Bhatia is already a member of the National Academies of Science and of Engineering, making her just the 25th person to be elected to all three national academies. Earlier this year, Paula Hammond, head of MIT’s Department of Chemical Engineering, also joined netbet sports bettingthat exclusive group; MIT faculty members Emery Brown, Arup Chakraborty, James Collins, and Robert Langer have also achieved that distinction.

Bhatia, who is a member of MIT’s Koch Institute for Integrative Cancer Research and Institute for Medical Engineering and Science, develops micro- and nanoscale technologies to improve human health. She has designed nanoparticles and other materials to diagnose and treat disease, including cancer, and she has also engineered human microlivers that can be used to model liver disease and test new drugs. She and her students have founded several biotechnology companies to further develop these technologies.

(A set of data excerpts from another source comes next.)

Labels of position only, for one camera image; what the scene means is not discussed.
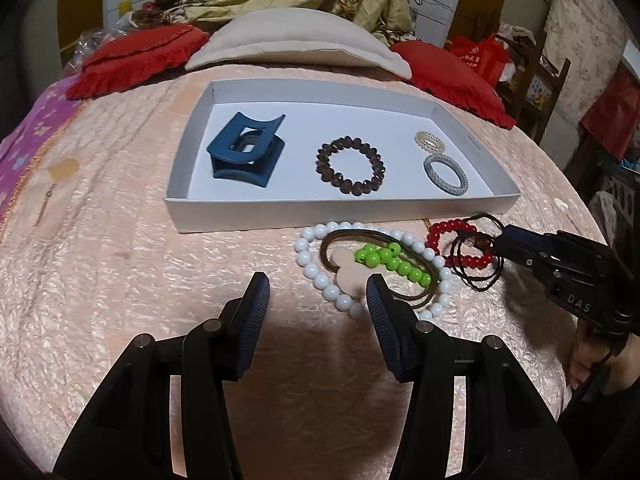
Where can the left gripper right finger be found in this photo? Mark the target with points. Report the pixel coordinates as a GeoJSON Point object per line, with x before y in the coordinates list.
{"type": "Point", "coordinates": [509, 431]}

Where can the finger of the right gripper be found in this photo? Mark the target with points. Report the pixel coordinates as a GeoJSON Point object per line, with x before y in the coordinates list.
{"type": "Point", "coordinates": [535, 249]}

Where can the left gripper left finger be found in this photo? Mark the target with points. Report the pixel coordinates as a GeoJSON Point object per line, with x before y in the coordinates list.
{"type": "Point", "coordinates": [123, 432]}

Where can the silver braided bangle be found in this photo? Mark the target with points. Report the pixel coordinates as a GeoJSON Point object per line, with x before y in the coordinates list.
{"type": "Point", "coordinates": [446, 174]}

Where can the dark blue hair claw clip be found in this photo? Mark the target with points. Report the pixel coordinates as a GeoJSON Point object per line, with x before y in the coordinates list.
{"type": "Point", "coordinates": [246, 150]}

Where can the person's right hand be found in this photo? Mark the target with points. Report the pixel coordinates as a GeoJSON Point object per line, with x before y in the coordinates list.
{"type": "Point", "coordinates": [589, 349]}

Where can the white shell scrap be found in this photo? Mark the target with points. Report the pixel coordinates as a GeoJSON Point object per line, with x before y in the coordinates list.
{"type": "Point", "coordinates": [561, 204]}

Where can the dark wooden chair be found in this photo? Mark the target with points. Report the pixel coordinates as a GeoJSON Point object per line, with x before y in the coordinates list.
{"type": "Point", "coordinates": [531, 94]}

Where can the pink quilted bedspread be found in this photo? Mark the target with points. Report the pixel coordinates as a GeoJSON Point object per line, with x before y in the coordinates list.
{"type": "Point", "coordinates": [106, 263]}

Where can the red shopping bag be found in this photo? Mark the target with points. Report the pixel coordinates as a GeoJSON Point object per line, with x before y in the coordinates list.
{"type": "Point", "coordinates": [487, 58]}

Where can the right red ruffled cushion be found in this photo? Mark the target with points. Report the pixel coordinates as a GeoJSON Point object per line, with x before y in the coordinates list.
{"type": "Point", "coordinates": [441, 73]}

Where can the red ruffled cushion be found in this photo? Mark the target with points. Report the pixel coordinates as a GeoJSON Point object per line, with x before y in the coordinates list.
{"type": "Point", "coordinates": [441, 73]}
{"type": "Point", "coordinates": [128, 61]}

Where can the quilt zipper pull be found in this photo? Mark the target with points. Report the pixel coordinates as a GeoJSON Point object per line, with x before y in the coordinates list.
{"type": "Point", "coordinates": [45, 202]}

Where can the purple floral sheet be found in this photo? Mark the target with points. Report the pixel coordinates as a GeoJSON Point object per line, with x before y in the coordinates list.
{"type": "Point", "coordinates": [19, 151]}

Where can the beige pillow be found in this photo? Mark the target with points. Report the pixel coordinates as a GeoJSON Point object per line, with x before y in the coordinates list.
{"type": "Point", "coordinates": [300, 37]}

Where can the left red ruffled cushion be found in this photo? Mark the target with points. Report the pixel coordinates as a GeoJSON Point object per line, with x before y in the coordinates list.
{"type": "Point", "coordinates": [128, 61]}

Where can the crinkled clear plastic bag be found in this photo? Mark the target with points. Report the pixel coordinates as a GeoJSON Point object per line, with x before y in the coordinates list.
{"type": "Point", "coordinates": [76, 53]}

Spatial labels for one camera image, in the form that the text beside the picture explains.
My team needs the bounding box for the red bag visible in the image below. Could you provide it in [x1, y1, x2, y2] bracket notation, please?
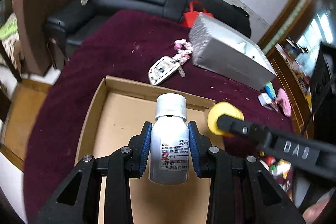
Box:
[182, 0, 214, 28]

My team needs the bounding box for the dark red table cloth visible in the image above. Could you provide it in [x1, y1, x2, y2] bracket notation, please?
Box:
[23, 10, 293, 223]

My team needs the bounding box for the wooden brick pattern cabinet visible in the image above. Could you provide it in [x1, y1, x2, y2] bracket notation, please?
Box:
[267, 46, 314, 139]

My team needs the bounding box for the white charger plug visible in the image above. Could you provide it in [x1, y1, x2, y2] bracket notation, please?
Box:
[257, 93, 273, 109]

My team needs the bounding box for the pink cloth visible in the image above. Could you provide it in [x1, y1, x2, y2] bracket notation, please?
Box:
[276, 88, 291, 117]

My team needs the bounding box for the white car key fob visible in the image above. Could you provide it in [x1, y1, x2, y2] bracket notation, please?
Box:
[148, 56, 181, 85]

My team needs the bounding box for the pink bead keychain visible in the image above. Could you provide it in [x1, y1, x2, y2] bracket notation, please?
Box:
[172, 39, 194, 78]

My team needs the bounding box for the white pill bottle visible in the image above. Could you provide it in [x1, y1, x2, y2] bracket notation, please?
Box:
[149, 93, 190, 185]

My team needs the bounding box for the black leather sofa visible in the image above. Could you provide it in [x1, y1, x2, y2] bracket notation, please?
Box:
[44, 0, 251, 58]

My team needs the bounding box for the brown wooden chair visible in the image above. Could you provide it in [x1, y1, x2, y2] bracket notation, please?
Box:
[13, 0, 73, 76]

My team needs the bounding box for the yellow tape roll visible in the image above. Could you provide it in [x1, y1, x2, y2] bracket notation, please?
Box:
[207, 102, 244, 138]

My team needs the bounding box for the silver rectangular gift box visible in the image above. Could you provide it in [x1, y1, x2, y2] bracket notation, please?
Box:
[189, 13, 277, 90]

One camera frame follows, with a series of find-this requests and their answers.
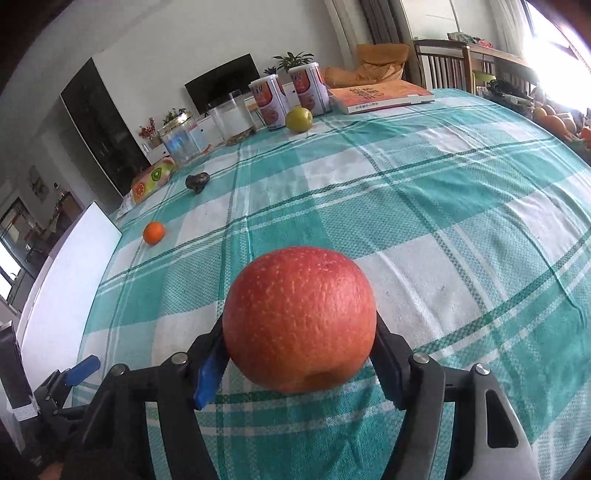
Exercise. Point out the teal plaid tablecloth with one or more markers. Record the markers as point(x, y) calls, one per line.
point(470, 223)

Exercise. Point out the red flower vase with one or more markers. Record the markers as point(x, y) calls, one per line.
point(149, 134)

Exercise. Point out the dark wrinkled fruit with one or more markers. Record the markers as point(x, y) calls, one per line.
point(197, 182)

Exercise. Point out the red apple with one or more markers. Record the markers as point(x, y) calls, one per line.
point(299, 320)

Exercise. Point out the small orange mandarin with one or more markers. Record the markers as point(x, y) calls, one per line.
point(153, 233)

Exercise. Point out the potted green plant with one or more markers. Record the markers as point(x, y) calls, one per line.
point(291, 60)

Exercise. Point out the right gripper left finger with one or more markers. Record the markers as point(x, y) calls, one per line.
point(210, 374)

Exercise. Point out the clear glass jar gold lid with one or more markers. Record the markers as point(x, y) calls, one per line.
point(176, 137)

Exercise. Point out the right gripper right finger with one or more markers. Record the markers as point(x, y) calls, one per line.
point(390, 356)

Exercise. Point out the green apple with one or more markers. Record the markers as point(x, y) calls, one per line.
point(299, 120)

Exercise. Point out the pink can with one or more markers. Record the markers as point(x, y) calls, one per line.
point(310, 88)
point(271, 100)

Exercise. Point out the white storage box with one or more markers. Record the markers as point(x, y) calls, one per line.
point(56, 311)

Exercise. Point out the right pink can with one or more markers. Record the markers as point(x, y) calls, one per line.
point(310, 88)

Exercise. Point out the orange lounge chair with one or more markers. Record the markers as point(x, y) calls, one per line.
point(378, 64)

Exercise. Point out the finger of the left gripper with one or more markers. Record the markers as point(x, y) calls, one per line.
point(81, 371)

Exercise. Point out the black television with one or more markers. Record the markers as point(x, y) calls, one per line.
point(213, 87)

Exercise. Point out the orange book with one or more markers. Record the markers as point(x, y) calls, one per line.
point(368, 98)

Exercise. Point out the left pink can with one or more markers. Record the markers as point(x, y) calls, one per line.
point(271, 100)

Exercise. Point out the fruit print pouch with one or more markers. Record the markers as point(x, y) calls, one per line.
point(152, 179)

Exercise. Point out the clear jar black lid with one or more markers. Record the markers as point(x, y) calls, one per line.
point(232, 117)

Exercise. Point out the fruit tray on side table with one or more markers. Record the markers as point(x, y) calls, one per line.
point(563, 126)

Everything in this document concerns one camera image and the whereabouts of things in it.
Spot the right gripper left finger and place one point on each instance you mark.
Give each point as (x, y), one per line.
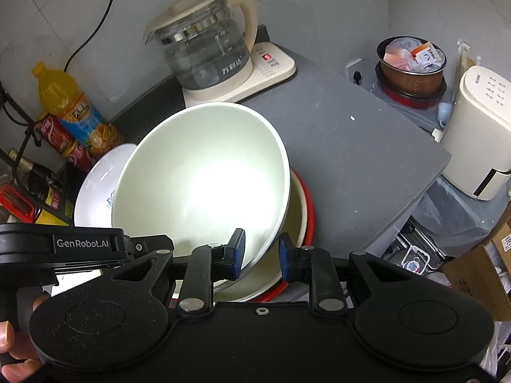
(206, 265)

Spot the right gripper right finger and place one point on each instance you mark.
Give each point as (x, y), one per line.
(312, 266)

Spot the pale green bowl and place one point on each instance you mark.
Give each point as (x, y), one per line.
(201, 174)
(243, 289)

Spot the red and black bowl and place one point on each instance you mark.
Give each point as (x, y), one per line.
(299, 225)

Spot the white deep plate blue print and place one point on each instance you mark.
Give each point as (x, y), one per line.
(94, 203)

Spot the person's left hand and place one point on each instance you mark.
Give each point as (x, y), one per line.
(19, 346)

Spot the red cola can lower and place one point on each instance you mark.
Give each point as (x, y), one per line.
(80, 157)

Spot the red cola can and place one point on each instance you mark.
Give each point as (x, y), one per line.
(80, 157)
(54, 133)

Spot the cardboard box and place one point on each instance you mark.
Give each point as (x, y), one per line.
(484, 273)

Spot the red pot lid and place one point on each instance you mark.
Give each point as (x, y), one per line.
(414, 101)

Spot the white air fryer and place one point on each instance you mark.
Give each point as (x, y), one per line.
(477, 135)

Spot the red cola can upper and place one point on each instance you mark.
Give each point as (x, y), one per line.
(54, 133)

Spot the light blue cup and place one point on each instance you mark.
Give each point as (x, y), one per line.
(443, 112)

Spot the orange juice bottle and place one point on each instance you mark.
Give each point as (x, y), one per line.
(61, 96)

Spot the brown pot with packets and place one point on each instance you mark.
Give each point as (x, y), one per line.
(411, 66)

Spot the glass electric kettle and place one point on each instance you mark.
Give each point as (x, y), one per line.
(207, 43)

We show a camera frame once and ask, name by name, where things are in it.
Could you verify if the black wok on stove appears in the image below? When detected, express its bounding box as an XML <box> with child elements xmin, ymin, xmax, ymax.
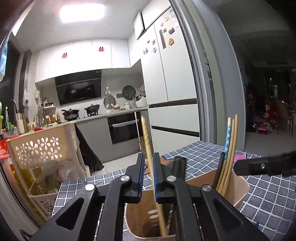
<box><xmin>61</xmin><ymin>109</ymin><xmax>79</xmax><ymax>121</ymax></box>

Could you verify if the grey checked star tablecloth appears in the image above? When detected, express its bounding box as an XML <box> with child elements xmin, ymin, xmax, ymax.
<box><xmin>53</xmin><ymin>141</ymin><xmax>295</xmax><ymax>240</ymax></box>

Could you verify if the black handled clear spoon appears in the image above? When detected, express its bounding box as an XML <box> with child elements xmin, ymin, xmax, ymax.
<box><xmin>212</xmin><ymin>152</ymin><xmax>225</xmax><ymax>189</ymax></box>
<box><xmin>171</xmin><ymin>156</ymin><xmax>187</xmax><ymax>182</ymax></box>

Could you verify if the blue patterned chopstick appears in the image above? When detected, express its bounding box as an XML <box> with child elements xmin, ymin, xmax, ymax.
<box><xmin>216</xmin><ymin>118</ymin><xmax>232</xmax><ymax>190</ymax></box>

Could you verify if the black range hood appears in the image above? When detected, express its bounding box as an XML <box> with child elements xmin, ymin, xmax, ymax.
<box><xmin>54</xmin><ymin>69</ymin><xmax>102</xmax><ymax>105</ymax></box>

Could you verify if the black pot on stove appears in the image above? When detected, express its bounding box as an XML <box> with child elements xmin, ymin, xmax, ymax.
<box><xmin>85</xmin><ymin>104</ymin><xmax>100</xmax><ymax>116</ymax></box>

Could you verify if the beige plastic utensil holder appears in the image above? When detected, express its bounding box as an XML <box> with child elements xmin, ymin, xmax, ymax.
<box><xmin>125</xmin><ymin>169</ymin><xmax>249</xmax><ymax>240</ymax></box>

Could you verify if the beige flower storage rack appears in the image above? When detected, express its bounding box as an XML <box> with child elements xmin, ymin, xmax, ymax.
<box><xmin>6</xmin><ymin>123</ymin><xmax>90</xmax><ymax>220</ymax></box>

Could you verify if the white refrigerator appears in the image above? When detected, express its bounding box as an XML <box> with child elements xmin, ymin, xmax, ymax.
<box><xmin>139</xmin><ymin>8</ymin><xmax>200</xmax><ymax>155</ymax></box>

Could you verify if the black built-in oven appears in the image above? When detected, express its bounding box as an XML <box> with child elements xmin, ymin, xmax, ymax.
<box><xmin>107</xmin><ymin>111</ymin><xmax>142</xmax><ymax>145</ymax></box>

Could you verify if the thick bamboo chopstick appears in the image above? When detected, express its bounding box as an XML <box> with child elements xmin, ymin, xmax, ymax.
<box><xmin>141</xmin><ymin>116</ymin><xmax>168</xmax><ymax>237</ymax></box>

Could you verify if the red plastic basket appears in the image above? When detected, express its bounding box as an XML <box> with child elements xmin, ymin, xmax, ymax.
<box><xmin>0</xmin><ymin>140</ymin><xmax>10</xmax><ymax>160</ymax></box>

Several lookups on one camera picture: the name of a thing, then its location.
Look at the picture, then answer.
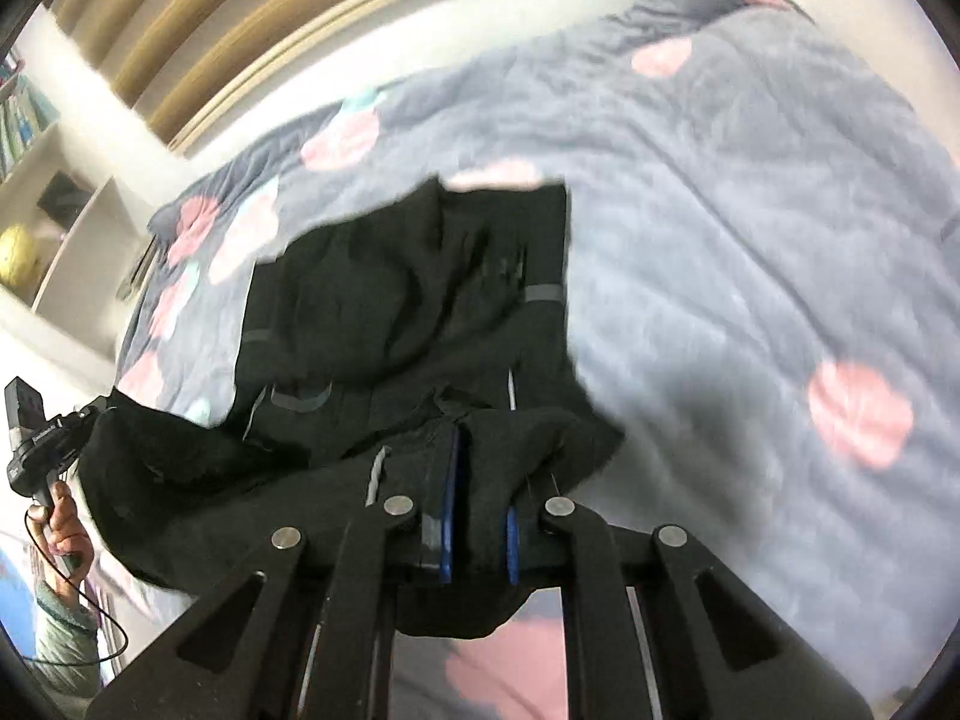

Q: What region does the black box on shelf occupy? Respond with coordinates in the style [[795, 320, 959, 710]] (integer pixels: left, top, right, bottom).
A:
[[37, 171, 91, 229]]

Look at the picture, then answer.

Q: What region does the yellow plush toy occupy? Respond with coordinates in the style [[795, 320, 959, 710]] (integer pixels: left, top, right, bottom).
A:
[[0, 224, 39, 289]]

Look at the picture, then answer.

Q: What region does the grey quilt with pink spots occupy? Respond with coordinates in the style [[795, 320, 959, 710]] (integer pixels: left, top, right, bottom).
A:
[[117, 0, 958, 717]]

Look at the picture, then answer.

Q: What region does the black cable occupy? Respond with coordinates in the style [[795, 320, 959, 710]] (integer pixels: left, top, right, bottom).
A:
[[21, 503, 130, 667]]

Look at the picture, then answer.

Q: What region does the black hooded garment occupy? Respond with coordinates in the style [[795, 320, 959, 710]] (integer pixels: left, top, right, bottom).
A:
[[78, 181, 623, 639]]

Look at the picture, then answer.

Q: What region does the white bookshelf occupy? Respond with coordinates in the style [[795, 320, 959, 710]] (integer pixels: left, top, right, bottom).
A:
[[2, 8, 182, 377]]

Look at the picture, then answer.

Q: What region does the wooden slatted headboard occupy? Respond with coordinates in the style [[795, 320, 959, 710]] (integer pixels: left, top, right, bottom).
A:
[[46, 0, 391, 153]]

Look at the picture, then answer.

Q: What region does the person's left hand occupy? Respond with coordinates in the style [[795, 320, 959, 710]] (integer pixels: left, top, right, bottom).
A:
[[28, 481, 94, 606]]

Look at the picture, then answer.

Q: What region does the grey left sleeve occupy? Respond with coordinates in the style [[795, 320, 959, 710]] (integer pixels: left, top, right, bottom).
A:
[[28, 582, 101, 718]]

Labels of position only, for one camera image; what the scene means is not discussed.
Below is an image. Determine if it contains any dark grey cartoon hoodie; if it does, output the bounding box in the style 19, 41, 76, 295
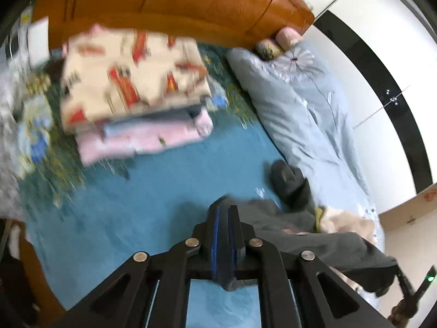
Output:
220, 160, 398, 294

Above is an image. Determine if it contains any beige fluffy garment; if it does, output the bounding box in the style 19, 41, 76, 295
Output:
317, 207, 376, 245

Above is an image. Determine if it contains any blue floral bed blanket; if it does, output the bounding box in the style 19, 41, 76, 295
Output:
19, 45, 282, 309

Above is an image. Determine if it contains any olive yellow knit sweater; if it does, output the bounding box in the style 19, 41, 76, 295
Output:
314, 207, 324, 233

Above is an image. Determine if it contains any pink folded garment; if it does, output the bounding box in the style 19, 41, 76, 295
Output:
76, 108, 213, 166

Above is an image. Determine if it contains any grey-blue floral duvet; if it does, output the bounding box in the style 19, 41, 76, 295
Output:
224, 39, 387, 310

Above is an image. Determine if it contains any cream red patterned folded cloth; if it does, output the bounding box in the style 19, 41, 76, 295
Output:
60, 25, 211, 133

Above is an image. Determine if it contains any white black wardrobe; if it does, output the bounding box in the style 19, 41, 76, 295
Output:
305, 0, 436, 213

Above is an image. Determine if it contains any floral patterned pillow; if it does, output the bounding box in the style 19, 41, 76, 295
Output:
256, 39, 284, 61

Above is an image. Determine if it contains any pink pillow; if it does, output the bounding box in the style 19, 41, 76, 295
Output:
275, 27, 303, 50

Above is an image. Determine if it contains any orange wooden headboard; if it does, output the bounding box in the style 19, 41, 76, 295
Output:
33, 0, 315, 49

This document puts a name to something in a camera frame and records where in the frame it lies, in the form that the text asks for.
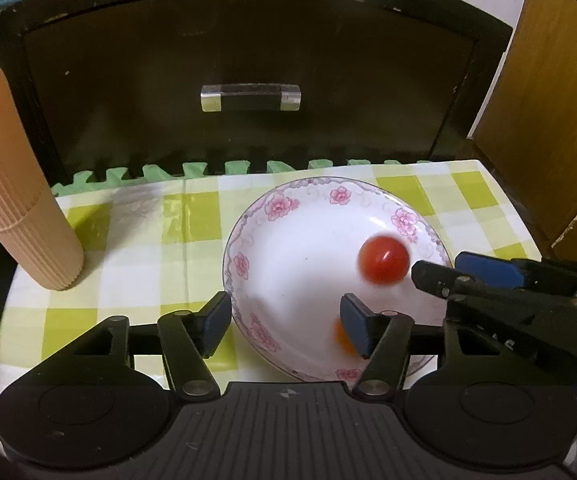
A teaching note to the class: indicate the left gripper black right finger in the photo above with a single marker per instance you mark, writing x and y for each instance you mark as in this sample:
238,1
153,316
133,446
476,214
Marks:
382,340

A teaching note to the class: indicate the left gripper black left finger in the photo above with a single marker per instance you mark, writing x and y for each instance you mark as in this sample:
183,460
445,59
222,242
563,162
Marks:
188,339

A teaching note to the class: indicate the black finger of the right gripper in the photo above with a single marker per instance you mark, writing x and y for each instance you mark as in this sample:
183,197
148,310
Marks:
546,275
446,281

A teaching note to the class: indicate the small orange tangerine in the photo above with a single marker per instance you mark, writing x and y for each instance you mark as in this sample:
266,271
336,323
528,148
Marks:
342,338

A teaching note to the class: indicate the green white checkered tablecloth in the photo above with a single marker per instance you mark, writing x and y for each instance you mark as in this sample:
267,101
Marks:
154,244

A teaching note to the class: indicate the white floral ceramic plate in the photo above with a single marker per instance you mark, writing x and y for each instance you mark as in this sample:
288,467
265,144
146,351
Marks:
292,256

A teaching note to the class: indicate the brown wooden wardrobe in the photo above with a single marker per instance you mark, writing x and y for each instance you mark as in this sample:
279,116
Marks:
529,129

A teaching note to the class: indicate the green foam puzzle mat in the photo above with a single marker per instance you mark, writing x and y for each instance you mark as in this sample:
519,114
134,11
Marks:
218,169

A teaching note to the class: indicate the pink ribbed cylindrical container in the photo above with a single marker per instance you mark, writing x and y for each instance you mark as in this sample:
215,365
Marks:
33,228

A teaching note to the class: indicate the dark wooden cabinet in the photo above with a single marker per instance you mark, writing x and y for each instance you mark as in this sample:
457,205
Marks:
116,83

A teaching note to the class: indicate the silver cabinet handle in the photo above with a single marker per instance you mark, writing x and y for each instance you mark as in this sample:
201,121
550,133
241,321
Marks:
216,98

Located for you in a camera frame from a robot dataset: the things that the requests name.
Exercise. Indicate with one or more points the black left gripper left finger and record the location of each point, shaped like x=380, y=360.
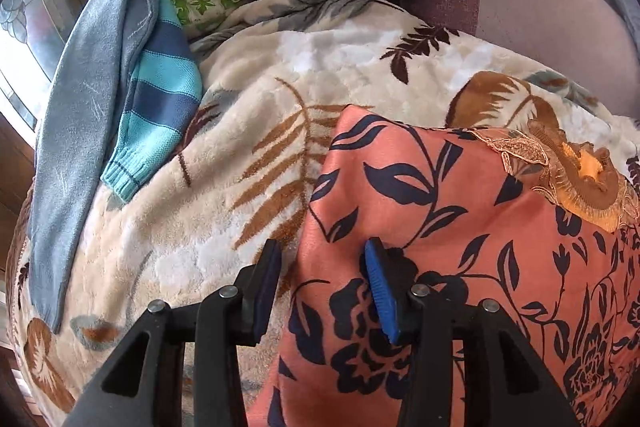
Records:
x=140, y=383

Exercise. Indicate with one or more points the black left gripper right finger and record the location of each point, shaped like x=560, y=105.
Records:
x=505, y=382

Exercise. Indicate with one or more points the orange floral garment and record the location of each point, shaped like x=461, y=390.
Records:
x=546, y=227

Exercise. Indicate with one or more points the teal striped knit sweater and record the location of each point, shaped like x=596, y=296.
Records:
x=164, y=93

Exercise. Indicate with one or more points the blue-grey cloth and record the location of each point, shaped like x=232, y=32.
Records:
x=86, y=100

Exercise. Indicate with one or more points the leaf pattern fleece blanket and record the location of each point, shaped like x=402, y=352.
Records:
x=276, y=82

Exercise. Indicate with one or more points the stained glass wooden door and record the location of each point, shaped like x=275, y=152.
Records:
x=33, y=35

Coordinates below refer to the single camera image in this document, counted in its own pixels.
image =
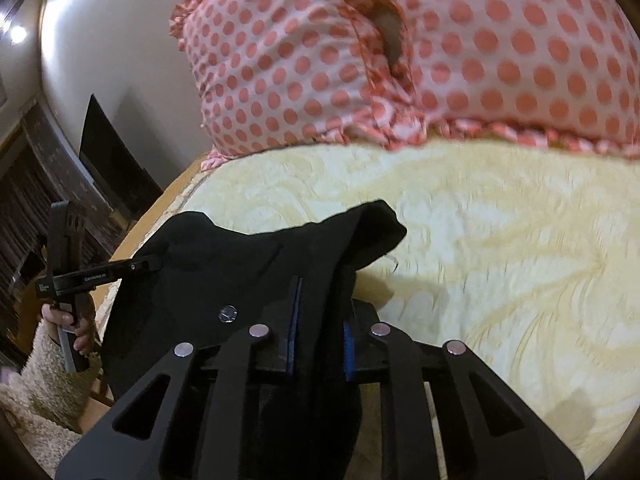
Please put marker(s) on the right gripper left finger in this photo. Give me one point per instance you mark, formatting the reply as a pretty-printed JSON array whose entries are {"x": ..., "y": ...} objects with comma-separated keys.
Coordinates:
[{"x": 203, "y": 413}]

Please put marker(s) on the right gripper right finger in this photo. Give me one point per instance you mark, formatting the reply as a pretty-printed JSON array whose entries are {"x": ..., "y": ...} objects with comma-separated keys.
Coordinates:
[{"x": 445, "y": 414}]

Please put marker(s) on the black pants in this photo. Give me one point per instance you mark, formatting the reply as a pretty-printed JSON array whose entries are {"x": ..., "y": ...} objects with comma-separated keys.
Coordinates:
[{"x": 213, "y": 282}]

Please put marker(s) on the person's left hand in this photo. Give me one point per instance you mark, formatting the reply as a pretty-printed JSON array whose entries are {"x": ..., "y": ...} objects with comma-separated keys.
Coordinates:
[{"x": 84, "y": 326}]

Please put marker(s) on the fuzzy cream left sleeve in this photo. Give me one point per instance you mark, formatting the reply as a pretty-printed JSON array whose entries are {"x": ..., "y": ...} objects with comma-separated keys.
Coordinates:
[{"x": 43, "y": 403}]

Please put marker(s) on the black television screen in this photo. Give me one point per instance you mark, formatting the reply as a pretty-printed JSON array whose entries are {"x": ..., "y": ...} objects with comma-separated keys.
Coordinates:
[{"x": 115, "y": 171}]

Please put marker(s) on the yellow patterned bedspread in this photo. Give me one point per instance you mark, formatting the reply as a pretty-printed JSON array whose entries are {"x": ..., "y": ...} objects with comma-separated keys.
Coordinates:
[{"x": 529, "y": 257}]

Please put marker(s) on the polka dot pillow near nightstand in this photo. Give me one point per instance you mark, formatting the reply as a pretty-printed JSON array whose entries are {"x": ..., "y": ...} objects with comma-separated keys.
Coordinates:
[{"x": 277, "y": 73}]

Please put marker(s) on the polka dot pillow near window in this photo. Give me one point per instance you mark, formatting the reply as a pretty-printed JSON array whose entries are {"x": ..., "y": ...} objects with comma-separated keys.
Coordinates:
[{"x": 545, "y": 73}]

Young, who is a member of MIT’s Whitehead Institute for Biomedical Research, studies the regulatory circuitry that controls cell state and differentiation. His lab uses experimental and computational techniques to determine how signaling pathways, transcription factors, chromatin regulators, and small RNAs control gene expression. Since defects in gene expression can cause diabetes, cancer, hypertension, immune deficiencies, neurological disorders, and other health issues, improved understanding of this circuitry should lead to new insights into disease mechanisms and the development of new diagnostics and therapeutics.

“I am humbled to have been elected to the National Academy of Medicine,” Young says. “More than just a personal honor, it is an affirmation of the importance of basic biomedical research to understanding, preventing, and treating disease.”

Young was also elected to the National Academy of Science in 2012.

Bhatia and Hammond, both of whom have spent most of their careers at MIT, are now the only two women of color to belong to all three of the National Academies.

“I’m incredibly honored to be part of this group of thinkers and doers that I have long admired,” says Bhatia, the John and Dorothy Wilson Professor of Electrical Engineering and Computer Science. “I’m grateful to have been supported by MIT for decades and to have benefited from the gender equity movement that Nancy Hopkins and colleagues initiated in the 90s. My position, salary, promotion trajectory, space, leadership opportunities, and sense of community with amazing people like Paula are all the products of deliberate, hard work to overcome systemic unconscious bias. I hope we can serve as examples of what is possible for the next generation of researchers and the institutions that support them.”

“I am delighted to share this honor with my wonderful colleague, Sangeeta,” Hammond says. “We have truly benefited from the hard work of so many of our colleagues here at MIT who have stood up and voiced the importance of equity among scholars across race, culture, and gender. MIT has been an incredible place for me to further my career and to find outstanding male and female colleagues who continuously uplift and support each other. It is through the constant efforts we make together as a community to become a better place that we create opportunities for current and future scholars to shine.”

The National Academy of Medicine, established in 1970 as the Institute of Medicine, is an independent organization of eminent professionals from fields including health and medicine, as well as the natural, social, and behavioral sciences. Election to the National Academy of Medicine is considered one of the highest honors in the fields of health and medicine and recognizes individuals who have demonstrated outstanding professional achievement and commitment to service.